▶ [Instructions to follow]
Please give the records below back in full, exactly as shown.

▶ [Provided records]
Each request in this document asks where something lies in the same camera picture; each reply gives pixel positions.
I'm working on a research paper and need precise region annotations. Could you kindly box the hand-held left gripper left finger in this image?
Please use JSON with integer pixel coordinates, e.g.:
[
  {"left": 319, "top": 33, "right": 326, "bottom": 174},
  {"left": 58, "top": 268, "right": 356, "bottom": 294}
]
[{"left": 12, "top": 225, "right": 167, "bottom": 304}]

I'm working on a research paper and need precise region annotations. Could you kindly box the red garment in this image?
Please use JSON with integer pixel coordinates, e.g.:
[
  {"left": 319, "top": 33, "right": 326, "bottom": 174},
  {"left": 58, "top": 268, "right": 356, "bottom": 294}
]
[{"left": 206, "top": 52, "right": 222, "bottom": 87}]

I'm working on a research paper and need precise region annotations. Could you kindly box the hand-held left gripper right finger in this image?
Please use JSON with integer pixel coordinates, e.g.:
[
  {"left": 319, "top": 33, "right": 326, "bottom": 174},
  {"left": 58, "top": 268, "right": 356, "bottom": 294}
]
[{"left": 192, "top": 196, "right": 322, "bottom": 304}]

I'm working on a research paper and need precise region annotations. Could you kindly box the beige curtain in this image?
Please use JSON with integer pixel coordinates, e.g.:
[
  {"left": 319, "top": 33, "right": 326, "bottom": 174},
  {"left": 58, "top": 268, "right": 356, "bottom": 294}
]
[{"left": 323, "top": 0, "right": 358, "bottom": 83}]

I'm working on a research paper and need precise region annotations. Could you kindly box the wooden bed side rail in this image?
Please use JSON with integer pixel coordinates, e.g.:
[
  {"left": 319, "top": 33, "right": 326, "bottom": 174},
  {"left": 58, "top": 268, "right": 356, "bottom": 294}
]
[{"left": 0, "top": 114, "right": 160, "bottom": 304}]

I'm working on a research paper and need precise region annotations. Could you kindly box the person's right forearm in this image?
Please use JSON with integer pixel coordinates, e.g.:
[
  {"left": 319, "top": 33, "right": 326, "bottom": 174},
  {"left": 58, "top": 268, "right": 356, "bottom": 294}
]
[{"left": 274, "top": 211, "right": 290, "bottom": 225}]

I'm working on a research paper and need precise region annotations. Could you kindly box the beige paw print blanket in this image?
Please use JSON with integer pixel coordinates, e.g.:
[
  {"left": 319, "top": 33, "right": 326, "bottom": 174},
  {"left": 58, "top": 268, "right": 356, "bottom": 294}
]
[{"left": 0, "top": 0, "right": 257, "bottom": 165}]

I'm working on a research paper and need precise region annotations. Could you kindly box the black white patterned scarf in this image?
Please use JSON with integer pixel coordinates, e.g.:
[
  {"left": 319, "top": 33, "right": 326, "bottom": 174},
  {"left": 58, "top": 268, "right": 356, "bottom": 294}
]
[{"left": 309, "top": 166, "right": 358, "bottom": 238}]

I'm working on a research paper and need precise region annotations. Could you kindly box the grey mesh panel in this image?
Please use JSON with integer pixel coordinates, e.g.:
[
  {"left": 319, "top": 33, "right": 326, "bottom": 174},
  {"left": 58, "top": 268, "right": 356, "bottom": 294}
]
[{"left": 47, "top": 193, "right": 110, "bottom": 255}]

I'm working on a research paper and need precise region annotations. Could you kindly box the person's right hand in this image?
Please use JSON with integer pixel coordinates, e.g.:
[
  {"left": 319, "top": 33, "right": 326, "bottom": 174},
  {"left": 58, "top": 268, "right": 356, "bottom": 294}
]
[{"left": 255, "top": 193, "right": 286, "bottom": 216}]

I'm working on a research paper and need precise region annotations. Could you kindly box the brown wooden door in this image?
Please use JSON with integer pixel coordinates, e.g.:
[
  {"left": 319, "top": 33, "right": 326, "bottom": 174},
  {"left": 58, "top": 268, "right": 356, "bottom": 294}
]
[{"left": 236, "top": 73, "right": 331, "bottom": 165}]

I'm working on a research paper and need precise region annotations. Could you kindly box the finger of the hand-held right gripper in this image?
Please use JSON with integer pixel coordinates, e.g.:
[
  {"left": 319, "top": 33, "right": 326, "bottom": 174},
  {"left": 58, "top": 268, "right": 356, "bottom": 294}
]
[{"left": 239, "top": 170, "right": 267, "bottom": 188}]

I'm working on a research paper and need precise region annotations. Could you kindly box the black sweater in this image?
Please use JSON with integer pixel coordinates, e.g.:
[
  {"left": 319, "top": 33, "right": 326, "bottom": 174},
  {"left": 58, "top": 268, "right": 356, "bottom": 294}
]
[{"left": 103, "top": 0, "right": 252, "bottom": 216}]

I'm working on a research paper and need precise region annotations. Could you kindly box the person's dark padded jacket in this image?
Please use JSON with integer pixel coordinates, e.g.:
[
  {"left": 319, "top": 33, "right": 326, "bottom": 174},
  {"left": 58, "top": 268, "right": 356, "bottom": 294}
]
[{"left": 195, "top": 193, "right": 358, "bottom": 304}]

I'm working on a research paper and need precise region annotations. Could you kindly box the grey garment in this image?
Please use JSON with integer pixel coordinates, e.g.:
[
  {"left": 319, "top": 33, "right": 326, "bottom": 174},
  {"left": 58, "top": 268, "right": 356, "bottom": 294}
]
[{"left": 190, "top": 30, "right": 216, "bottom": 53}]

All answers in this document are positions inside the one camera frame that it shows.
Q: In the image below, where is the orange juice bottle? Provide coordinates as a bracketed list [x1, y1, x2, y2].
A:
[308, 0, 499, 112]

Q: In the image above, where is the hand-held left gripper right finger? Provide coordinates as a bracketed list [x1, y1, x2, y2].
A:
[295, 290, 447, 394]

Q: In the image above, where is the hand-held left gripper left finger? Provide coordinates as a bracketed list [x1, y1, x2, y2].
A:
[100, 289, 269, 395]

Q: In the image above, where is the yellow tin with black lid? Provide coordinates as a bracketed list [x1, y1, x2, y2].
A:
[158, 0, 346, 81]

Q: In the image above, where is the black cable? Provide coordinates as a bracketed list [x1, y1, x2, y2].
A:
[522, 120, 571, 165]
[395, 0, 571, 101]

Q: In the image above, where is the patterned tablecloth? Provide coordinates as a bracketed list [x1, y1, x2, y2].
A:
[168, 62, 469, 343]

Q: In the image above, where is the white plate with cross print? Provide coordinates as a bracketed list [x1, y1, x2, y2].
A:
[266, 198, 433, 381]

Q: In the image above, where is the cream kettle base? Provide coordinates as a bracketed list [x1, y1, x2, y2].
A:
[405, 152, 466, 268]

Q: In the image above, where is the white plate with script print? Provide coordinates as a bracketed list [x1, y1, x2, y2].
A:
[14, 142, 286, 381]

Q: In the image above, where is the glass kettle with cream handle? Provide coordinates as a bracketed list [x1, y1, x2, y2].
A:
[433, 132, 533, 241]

▶ [Output below]
Each request in this document asks where something lies in the same camera picture; each reply gives pixel positions.
I'm working on a research paper and need precise region annotations. Could you kindly box the hand-held left gripper left finger in this image?
Please use JSON with integer pixel coordinates, e.g.:
[
  {"left": 319, "top": 33, "right": 326, "bottom": 174},
  {"left": 58, "top": 268, "right": 356, "bottom": 294}
]
[{"left": 12, "top": 225, "right": 167, "bottom": 304}]

I'm working on a research paper and need precise region annotations. Could you kindly box the red garment in this image?
Please use JSON with integer pixel coordinates, e.g.:
[
  {"left": 319, "top": 33, "right": 326, "bottom": 174},
  {"left": 58, "top": 268, "right": 356, "bottom": 294}
]
[{"left": 206, "top": 52, "right": 222, "bottom": 87}]

I'm working on a research paper and need precise region annotations. Could you kindly box the hand-held left gripper right finger in this image?
Please use JSON with integer pixel coordinates, e.g.:
[
  {"left": 319, "top": 33, "right": 326, "bottom": 174},
  {"left": 58, "top": 268, "right": 356, "bottom": 294}
]
[{"left": 192, "top": 196, "right": 322, "bottom": 304}]

I'm working on a research paper and need precise region annotations. Could you kindly box the beige curtain in this image?
Please use JSON with integer pixel coordinates, e.g.:
[
  {"left": 319, "top": 33, "right": 326, "bottom": 174},
  {"left": 58, "top": 268, "right": 356, "bottom": 294}
]
[{"left": 323, "top": 0, "right": 358, "bottom": 83}]

I'm working on a research paper and need precise region annotations. Could you kindly box the wooden bed side rail in this image?
Please use JSON with integer pixel coordinates, e.g.:
[
  {"left": 319, "top": 33, "right": 326, "bottom": 174},
  {"left": 58, "top": 268, "right": 356, "bottom": 294}
]
[{"left": 0, "top": 114, "right": 160, "bottom": 304}]

I'm working on a research paper and need precise region annotations. Could you kindly box the person's right forearm in this image?
Please use JSON with integer pixel coordinates, e.g.:
[
  {"left": 319, "top": 33, "right": 326, "bottom": 174},
  {"left": 58, "top": 268, "right": 356, "bottom": 294}
]
[{"left": 274, "top": 211, "right": 290, "bottom": 225}]

I'm working on a research paper and need precise region annotations. Could you kindly box the beige paw print blanket in this image?
Please use JSON with integer pixel coordinates, e.g.:
[
  {"left": 319, "top": 33, "right": 326, "bottom": 174},
  {"left": 58, "top": 268, "right": 356, "bottom": 294}
]
[{"left": 0, "top": 0, "right": 257, "bottom": 165}]

I'm working on a research paper and need precise region annotations. Could you kindly box the black white patterned scarf in this image?
Please use JSON with integer pixel coordinates, e.g.:
[
  {"left": 319, "top": 33, "right": 326, "bottom": 174},
  {"left": 58, "top": 268, "right": 356, "bottom": 294}
]
[{"left": 309, "top": 166, "right": 358, "bottom": 238}]

I'm working on a research paper and need precise region annotations. Could you kindly box the grey mesh panel in this image?
Please use JSON with integer pixel coordinates, e.g.:
[
  {"left": 319, "top": 33, "right": 326, "bottom": 174},
  {"left": 58, "top": 268, "right": 356, "bottom": 294}
]
[{"left": 47, "top": 193, "right": 110, "bottom": 255}]

I'm working on a research paper and need precise region annotations. Could you kindly box the person's right hand in this image?
Please use JSON with integer pixel coordinates, e.g.:
[
  {"left": 319, "top": 33, "right": 326, "bottom": 174},
  {"left": 58, "top": 268, "right": 356, "bottom": 294}
]
[{"left": 255, "top": 193, "right": 286, "bottom": 216}]

I'm working on a research paper and need precise region annotations. Could you kindly box the brown wooden door in this image?
Please use JSON with integer pixel coordinates, e.g.:
[
  {"left": 319, "top": 33, "right": 326, "bottom": 174},
  {"left": 58, "top": 268, "right": 356, "bottom": 294}
]
[{"left": 236, "top": 73, "right": 331, "bottom": 165}]

I'm working on a research paper and need precise region annotations. Could you kindly box the finger of the hand-held right gripper in this image?
Please use JSON with integer pixel coordinates, e.g.:
[
  {"left": 319, "top": 33, "right": 326, "bottom": 174},
  {"left": 58, "top": 268, "right": 356, "bottom": 294}
]
[{"left": 239, "top": 170, "right": 267, "bottom": 188}]

I'm working on a research paper and need precise region annotations. Could you kindly box the black sweater in this image?
Please use JSON with integer pixel coordinates, e.g.:
[
  {"left": 319, "top": 33, "right": 326, "bottom": 174},
  {"left": 58, "top": 268, "right": 356, "bottom": 294}
]
[{"left": 103, "top": 0, "right": 252, "bottom": 216}]

I'm working on a research paper and need precise region annotations. Could you kindly box the person's dark padded jacket in this image?
Please use JSON with integer pixel coordinates, e.g.:
[
  {"left": 319, "top": 33, "right": 326, "bottom": 174},
  {"left": 58, "top": 268, "right": 356, "bottom": 294}
]
[{"left": 195, "top": 193, "right": 358, "bottom": 304}]

I'm working on a research paper and need precise region annotations. Could you kindly box the grey garment in this image?
Please use JSON with integer pixel coordinates, e.g.:
[
  {"left": 319, "top": 33, "right": 326, "bottom": 174},
  {"left": 58, "top": 268, "right": 356, "bottom": 294}
]
[{"left": 190, "top": 30, "right": 216, "bottom": 53}]

All answers in this document are positions inside the one camera frame that it shows.
Q: In the image below, where is the orange juice bottle? Provide coordinates as a bracketed list [x1, y1, x2, y2].
A:
[308, 0, 499, 112]

Q: In the image above, where is the hand-held left gripper right finger? Provide coordinates as a bracketed list [x1, y1, x2, y2].
A:
[295, 290, 447, 394]

Q: In the image above, where is the hand-held left gripper left finger? Provide coordinates as a bracketed list [x1, y1, x2, y2].
A:
[100, 289, 269, 395]

Q: In the image above, where is the yellow tin with black lid? Provide coordinates as a bracketed list [x1, y1, x2, y2].
A:
[158, 0, 346, 81]

Q: In the image above, where is the black cable? Provide coordinates as a bracketed list [x1, y1, x2, y2].
A:
[522, 120, 571, 165]
[395, 0, 571, 101]

Q: In the image above, where is the patterned tablecloth? Provide coordinates as a bracketed list [x1, y1, x2, y2].
A:
[168, 62, 469, 343]

Q: In the image above, where is the white plate with cross print? Provide coordinates as a bracketed list [x1, y1, x2, y2].
A:
[266, 198, 433, 381]

Q: In the image above, where is the cream kettle base? Provide coordinates as a bracketed list [x1, y1, x2, y2].
A:
[405, 152, 466, 268]

Q: In the image above, where is the white plate with script print? Provide coordinates as a bracketed list [x1, y1, x2, y2].
A:
[14, 142, 286, 381]

Q: In the image above, where is the glass kettle with cream handle? Provide coordinates as a bracketed list [x1, y1, x2, y2].
A:
[433, 132, 533, 241]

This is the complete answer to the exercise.